Collaborating under stress in healthcare requires tailored approaches, not standard training
Healthcare professionals often have to work under intense pressure with colleagues they barely know. Yet training in collaboration under stress is still rarely a structural part of healthcare education. Research by education and family scientist Femke Dijkstra shows that a single, fixed training formula does not work. Effective training requires a tailored approach in which stress is deliberately and safely integrated.
When it really matters, teamwork must come naturally
In the emergency department, during resuscitation, or when a patient suddenly deteriorates, doctors and nurses must act quickly. Teams change constantly and the pressure is high. In such moments, effective communication is crucial for patient safety. Research shows, however, that collaboration under stress differs significantly from teamwork in calm situations - and that education does not yet sufficiently address this. Dijkstra demonstrates that stress affects not only technical skills, but also how people listen, make decisions, and communicate with one another.
Learning from the police and nuclear power plants
To better understand what teams need under pressure, Dijkstra deliberately looked beyond healthcare.

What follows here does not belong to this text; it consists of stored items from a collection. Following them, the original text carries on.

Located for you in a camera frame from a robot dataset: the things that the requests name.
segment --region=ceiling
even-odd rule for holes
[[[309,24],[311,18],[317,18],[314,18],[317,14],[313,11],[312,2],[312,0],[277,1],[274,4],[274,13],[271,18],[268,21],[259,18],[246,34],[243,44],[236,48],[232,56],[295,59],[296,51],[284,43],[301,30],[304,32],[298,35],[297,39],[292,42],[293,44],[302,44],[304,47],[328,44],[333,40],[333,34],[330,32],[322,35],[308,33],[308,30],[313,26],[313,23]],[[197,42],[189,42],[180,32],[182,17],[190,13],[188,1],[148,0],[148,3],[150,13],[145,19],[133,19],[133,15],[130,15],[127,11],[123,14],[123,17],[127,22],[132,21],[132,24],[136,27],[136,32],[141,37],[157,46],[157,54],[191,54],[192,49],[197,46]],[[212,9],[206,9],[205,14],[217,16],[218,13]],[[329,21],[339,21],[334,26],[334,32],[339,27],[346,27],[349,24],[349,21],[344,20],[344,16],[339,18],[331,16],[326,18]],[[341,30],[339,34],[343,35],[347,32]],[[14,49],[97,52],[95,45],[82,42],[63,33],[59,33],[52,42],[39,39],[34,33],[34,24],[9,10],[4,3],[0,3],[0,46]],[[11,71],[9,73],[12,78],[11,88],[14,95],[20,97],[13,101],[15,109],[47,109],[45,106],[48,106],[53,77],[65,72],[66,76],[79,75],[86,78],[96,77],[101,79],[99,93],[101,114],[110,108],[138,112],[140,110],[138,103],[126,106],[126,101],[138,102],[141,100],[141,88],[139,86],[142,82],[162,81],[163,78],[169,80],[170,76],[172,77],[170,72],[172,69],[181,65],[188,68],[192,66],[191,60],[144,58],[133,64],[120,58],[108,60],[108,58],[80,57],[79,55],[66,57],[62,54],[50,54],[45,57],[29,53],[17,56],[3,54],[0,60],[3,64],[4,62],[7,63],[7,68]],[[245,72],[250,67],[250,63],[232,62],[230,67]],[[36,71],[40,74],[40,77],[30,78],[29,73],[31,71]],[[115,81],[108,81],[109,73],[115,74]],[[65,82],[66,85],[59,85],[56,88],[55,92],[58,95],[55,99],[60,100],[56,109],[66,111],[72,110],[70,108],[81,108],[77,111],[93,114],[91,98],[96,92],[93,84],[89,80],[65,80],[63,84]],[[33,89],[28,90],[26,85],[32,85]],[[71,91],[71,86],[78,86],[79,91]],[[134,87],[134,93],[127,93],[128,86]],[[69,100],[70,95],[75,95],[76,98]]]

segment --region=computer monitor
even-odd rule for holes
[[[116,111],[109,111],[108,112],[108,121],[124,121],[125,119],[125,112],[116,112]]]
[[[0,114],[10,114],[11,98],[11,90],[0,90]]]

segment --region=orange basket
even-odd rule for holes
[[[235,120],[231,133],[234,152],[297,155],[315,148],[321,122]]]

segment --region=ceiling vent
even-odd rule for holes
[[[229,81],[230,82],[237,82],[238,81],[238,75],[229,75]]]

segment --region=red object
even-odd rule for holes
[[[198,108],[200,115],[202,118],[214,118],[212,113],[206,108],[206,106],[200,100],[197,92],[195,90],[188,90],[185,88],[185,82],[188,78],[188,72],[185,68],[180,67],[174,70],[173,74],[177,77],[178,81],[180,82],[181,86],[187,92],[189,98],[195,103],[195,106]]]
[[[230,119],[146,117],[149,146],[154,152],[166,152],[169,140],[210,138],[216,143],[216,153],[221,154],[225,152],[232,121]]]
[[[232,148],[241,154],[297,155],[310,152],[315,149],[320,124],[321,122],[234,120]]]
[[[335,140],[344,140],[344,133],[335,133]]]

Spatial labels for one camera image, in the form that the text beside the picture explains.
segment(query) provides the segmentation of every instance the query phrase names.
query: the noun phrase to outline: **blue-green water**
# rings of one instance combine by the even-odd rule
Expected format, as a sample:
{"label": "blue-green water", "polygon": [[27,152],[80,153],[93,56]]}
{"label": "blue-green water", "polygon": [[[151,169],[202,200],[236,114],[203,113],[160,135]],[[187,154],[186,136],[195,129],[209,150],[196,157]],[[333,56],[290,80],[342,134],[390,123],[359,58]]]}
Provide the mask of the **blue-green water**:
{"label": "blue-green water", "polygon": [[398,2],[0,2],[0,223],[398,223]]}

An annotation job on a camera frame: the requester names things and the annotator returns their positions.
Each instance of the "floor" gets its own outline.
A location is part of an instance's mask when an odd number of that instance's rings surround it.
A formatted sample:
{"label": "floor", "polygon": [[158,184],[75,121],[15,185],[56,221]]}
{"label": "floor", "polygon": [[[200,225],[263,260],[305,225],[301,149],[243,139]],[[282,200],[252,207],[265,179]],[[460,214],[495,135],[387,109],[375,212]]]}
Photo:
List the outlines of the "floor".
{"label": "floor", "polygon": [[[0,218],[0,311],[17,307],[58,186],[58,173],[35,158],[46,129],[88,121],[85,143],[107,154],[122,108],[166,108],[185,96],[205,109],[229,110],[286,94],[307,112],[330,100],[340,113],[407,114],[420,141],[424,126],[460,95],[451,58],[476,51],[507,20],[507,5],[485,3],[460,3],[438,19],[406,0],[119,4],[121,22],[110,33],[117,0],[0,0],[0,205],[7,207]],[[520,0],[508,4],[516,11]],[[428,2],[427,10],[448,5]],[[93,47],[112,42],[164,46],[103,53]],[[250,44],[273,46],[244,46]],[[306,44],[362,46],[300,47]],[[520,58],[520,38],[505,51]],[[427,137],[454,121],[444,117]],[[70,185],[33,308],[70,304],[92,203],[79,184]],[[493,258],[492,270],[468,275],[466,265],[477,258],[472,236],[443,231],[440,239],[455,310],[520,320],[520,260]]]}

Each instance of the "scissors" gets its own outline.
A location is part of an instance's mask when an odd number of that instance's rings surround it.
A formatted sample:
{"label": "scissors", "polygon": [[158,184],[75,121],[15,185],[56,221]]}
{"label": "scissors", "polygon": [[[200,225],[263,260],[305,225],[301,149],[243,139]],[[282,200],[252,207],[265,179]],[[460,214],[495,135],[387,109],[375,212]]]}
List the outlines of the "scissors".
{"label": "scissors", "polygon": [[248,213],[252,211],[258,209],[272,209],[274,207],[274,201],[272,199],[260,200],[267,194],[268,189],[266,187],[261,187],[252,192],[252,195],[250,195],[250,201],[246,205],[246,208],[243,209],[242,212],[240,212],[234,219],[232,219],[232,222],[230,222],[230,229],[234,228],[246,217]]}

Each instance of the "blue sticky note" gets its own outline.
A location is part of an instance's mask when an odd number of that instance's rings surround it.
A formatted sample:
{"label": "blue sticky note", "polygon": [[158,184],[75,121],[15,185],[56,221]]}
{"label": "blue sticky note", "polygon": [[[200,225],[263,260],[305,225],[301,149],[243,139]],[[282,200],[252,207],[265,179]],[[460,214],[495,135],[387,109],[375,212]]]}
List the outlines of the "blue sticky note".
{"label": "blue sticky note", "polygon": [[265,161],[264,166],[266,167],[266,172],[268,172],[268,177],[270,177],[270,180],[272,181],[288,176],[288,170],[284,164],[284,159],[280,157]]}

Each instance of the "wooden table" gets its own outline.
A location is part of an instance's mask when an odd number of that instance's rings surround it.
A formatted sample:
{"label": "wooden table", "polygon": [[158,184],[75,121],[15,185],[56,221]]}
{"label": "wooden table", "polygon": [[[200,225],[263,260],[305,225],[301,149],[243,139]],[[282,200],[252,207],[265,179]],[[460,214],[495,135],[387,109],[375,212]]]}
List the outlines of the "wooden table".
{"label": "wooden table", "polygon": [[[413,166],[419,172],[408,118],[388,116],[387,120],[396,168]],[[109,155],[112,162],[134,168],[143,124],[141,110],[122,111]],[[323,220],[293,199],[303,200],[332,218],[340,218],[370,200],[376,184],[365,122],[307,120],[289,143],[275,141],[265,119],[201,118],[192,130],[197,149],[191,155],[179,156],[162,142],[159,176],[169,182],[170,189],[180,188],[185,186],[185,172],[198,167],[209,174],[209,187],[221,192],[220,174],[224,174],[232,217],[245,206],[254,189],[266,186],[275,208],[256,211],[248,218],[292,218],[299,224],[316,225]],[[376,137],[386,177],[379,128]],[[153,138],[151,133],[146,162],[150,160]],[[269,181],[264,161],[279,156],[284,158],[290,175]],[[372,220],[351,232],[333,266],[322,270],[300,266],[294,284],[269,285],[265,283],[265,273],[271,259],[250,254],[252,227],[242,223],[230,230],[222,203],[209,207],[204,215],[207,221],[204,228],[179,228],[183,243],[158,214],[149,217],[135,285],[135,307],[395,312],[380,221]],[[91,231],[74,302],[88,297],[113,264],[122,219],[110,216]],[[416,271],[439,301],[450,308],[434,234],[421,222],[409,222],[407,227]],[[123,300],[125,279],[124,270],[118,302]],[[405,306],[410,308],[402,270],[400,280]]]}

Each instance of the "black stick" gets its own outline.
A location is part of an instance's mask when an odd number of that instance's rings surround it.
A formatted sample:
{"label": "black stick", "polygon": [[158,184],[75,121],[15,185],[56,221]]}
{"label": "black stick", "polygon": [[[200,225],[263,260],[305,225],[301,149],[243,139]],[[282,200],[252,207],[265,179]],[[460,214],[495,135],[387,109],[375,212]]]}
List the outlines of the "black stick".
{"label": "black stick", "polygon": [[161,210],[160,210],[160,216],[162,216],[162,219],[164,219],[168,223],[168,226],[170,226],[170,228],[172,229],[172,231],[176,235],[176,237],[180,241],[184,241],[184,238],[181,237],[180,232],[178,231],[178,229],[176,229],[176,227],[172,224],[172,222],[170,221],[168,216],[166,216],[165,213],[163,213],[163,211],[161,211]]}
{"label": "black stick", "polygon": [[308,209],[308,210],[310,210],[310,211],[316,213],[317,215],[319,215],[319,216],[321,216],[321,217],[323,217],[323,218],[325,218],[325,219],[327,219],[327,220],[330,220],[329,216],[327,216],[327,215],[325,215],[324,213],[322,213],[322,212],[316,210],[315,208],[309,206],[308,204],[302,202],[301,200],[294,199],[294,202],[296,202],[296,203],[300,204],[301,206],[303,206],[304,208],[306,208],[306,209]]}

She began with a literature review of sectors where working under stress is an everyday reality, such as policing and nuclear power plants. She combined these insights with interviews with doctors and nurses about their experiences in acute situations. In addition, she observed healthcare teams during a resuscitation competition and analyzed how communication and leadership take shape under time pressure. Finally, she examined how nursing students themselves view learning to collaborate in stressful situations.
No “one size fits all”
A key conclusion is that healthcare professionals and students differ greatly in how they experience stress and in what they need to collaborate effectively. Some learn best by being directly exposed to realistic pressure, while others need more structure, reflection, or a gradual buildup. This makes a standard, one-size-fits-all training approach ineffective.
Based on her research, Dijkstra developed training principles to help educators design more flexible and realistic education. For example, students can practice in simulation training where they collaborate under time pressure with unfamiliar colleagues - safe, yet highly realistic.
Directly applicable in healthcare education and beyond
The findings are relevant for nursing and medical education programs, healthcare organizations, and healthcare professionals. On a small scale, the insights are already being applied within Dijkstra’s own program, with broader implementation possible in the near future. Ultimately, patients also benefit: better collaboration under stress reduces the risk of errors when it matters most. The developed principles are not exclusive to healthcare; sectors such as ambulance services, fire brigades, and the police can also use them to better prepare teams for working together under pressure.